Brief | Note the line where "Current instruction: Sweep" appears in the data below; write it out exactly, along with every line that comes after it to the end.
★ ★ ★ ★
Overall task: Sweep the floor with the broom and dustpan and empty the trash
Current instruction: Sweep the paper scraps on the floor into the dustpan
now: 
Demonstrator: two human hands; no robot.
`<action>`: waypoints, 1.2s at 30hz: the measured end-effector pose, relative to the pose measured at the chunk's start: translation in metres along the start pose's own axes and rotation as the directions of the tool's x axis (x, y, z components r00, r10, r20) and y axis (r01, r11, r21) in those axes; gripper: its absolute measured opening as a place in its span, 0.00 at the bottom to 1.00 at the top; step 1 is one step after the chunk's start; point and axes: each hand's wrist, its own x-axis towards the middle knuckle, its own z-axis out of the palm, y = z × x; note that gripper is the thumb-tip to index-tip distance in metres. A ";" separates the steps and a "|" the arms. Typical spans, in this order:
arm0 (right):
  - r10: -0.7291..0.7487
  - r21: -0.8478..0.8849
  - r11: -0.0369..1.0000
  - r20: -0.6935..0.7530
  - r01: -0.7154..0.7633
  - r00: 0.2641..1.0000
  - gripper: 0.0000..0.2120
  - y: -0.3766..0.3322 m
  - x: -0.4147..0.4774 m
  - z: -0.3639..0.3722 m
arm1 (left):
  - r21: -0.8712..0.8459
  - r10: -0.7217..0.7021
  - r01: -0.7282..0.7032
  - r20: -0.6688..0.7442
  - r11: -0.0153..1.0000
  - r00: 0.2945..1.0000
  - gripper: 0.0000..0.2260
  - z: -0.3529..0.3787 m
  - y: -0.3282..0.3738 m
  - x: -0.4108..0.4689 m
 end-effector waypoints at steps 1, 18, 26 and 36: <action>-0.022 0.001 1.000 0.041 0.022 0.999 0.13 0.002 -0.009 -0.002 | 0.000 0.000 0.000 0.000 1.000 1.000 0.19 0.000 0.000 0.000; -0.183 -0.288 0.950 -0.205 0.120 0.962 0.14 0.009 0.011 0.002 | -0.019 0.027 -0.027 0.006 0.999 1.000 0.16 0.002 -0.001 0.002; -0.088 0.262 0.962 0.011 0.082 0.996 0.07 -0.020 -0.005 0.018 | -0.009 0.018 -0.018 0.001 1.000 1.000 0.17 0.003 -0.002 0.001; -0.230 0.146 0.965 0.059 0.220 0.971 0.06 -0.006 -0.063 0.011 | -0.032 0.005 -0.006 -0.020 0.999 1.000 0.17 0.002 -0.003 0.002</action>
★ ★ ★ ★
Answer space |
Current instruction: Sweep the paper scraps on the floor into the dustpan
now: 
Demonstrator: two human hands; no robot.
`<action>`: waypoints, 1.2s at 30hz: the measured end-effector pose, relative to the pose measured at the chunk's start: translation in metres along the start pose's own axes and rotation as the directions of the tool's x axis (x, y, z components r00, r10, r20) and y axis (r01, r11, r21) in those axes; gripper: its absolute measured opening as a place in its span, 0.00 at the bottom to 1.00 at the top; step 1 is one step after the chunk's start; point and axes: each hand's wrist, its own x-axis towards the middle knuckle, its own z-axis out of the palm, y = z × x; note that gripper is the thumb-tip to index-tip distance in metres. A ";" separates the steps and a "|" the arms. Typical spans, in this order:
arm0 (right):
  - r10: -0.7291..0.7487
  - r21: -0.8478..0.8849
  - r11: -0.0369..1.0000
  - r20: -0.6935..0.7530
  - r01: -0.7154..0.7633
  - r00: 0.2641..1.0000
  - gripper: 0.0000..0.2120
  - y: -0.3766..0.3322 m
  - x: -0.4147..0.4774 m
  - z: -0.3639..0.3722 m
arm1 (left):
  - r21: -0.8712..0.8459
  - r10: -0.7217..0.7021
  - r01: -0.7282..0.7032
  - r20: -0.6688..0.7442
  - r11: -0.0153..1.0000
  - r00: 0.2945..1.0000
  - gripper: 0.0000..0.2260
  - z: -0.3529..0.3787 m
  - y: -0.3282..0.3738 m
  - x: -0.4108..0.4689 m
 end-effector waypoints at steps 1, 18, 26 and 36: <action>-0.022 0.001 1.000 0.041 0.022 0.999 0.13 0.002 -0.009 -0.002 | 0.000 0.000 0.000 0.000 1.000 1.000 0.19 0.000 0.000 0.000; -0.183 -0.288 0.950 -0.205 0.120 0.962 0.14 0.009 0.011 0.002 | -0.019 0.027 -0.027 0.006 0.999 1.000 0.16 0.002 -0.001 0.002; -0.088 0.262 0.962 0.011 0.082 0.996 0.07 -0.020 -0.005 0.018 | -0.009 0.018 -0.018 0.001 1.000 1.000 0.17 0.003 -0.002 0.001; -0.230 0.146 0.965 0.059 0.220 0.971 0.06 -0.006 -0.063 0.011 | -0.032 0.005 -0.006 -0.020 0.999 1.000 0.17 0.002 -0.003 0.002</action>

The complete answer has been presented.